We use the following class skeleton to implement:

import numpy as np


class LUSolver:
    def __init__(self, input_matrix: np.ndarray):
        """
        Constructor of the class. It takes the input matrix and decompose it into LU factorization.
        Store the factorization and permutation into class members.
        """
        pass

    def solve(self, b: np.ndarray) -> np.ndarray:
        """
        Solve the linear equation with the input matrix and the given vector b.
        """
        pass

Implementation

To implement the class, you need two scipy functions: scipy.linalg.lu_factor and scipy.linalg.lu_solve. Have a look at their documentations about how to use them.

Error checking

You should check the following conditions in the constructor. If a condition is not satisfied, you should raise an error with a meaningful message.

  • input_matrix should be an instance of np.ndarray.
  • input_matrix should be a square matrix.
  • input_matrix should have the dtype of np.float64.
  • The size of input_matrix should be at least 1.
  • input_matrix should not contain any inf.
  • input_matrix should not contain any nan.
  • input_matrix should not be singular.

You should check the following conditions in the solve method. If a condition is not satisfied, you should raise an error with a meaningful message.

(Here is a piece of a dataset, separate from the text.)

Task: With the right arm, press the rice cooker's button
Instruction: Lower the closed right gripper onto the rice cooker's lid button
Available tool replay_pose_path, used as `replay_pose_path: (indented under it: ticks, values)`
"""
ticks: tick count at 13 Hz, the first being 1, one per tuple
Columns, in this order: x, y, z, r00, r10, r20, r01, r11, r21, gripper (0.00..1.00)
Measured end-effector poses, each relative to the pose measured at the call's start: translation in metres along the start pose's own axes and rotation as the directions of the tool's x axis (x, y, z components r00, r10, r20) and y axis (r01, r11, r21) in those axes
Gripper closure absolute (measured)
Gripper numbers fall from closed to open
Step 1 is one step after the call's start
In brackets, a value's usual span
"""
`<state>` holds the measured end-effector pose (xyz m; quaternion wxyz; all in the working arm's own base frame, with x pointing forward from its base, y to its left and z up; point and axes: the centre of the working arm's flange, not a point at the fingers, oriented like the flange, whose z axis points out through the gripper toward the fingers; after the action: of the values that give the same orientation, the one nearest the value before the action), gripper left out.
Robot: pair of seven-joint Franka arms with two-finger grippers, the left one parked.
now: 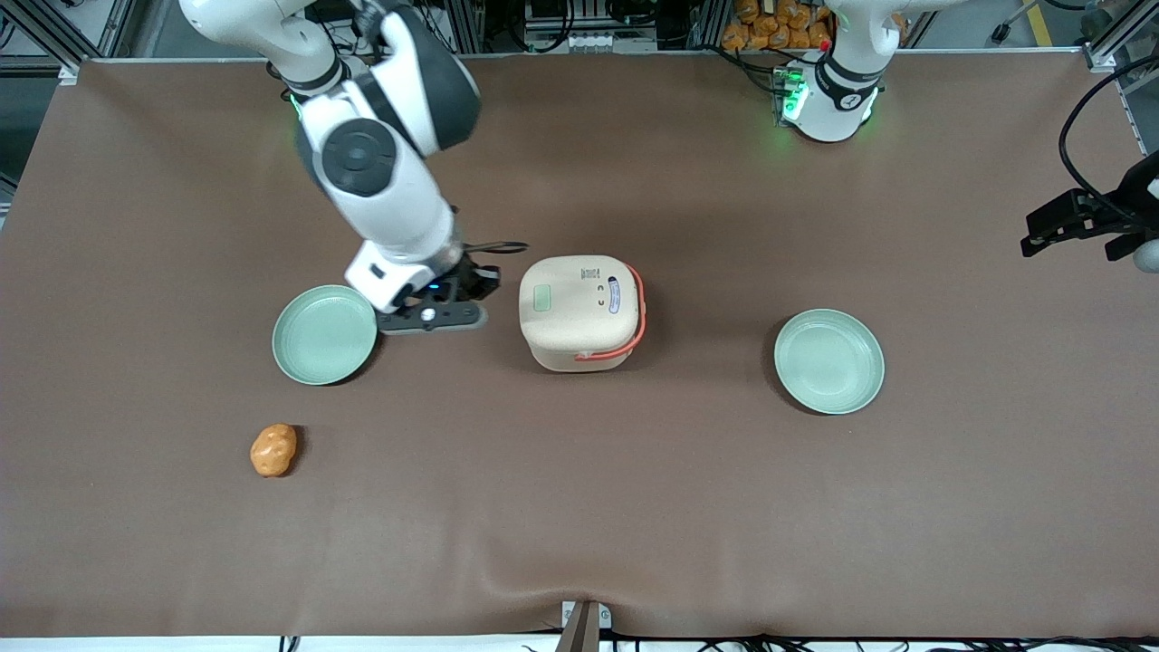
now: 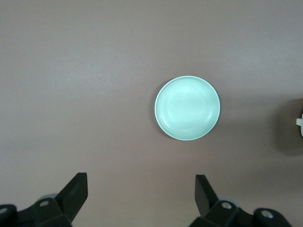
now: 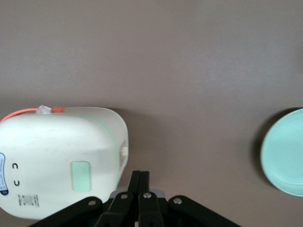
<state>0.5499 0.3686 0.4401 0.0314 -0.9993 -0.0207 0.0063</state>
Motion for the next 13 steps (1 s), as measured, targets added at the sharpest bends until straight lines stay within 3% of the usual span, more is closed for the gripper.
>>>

  • b should be an instance of np.ndarray.
  • b should be a one-dimensional vector.
  • b should have the dtype of np.float64.
  • The size of b should be the same as the size of the input matrix.
  • b should not contain any inf.
  • b should not contain any nan.

Testing

Same as Assignment 2, you should test the class with happy flow and all error conditions. In the happy flow, try to test with manually created input in the test script, and pre-defined input in a json file.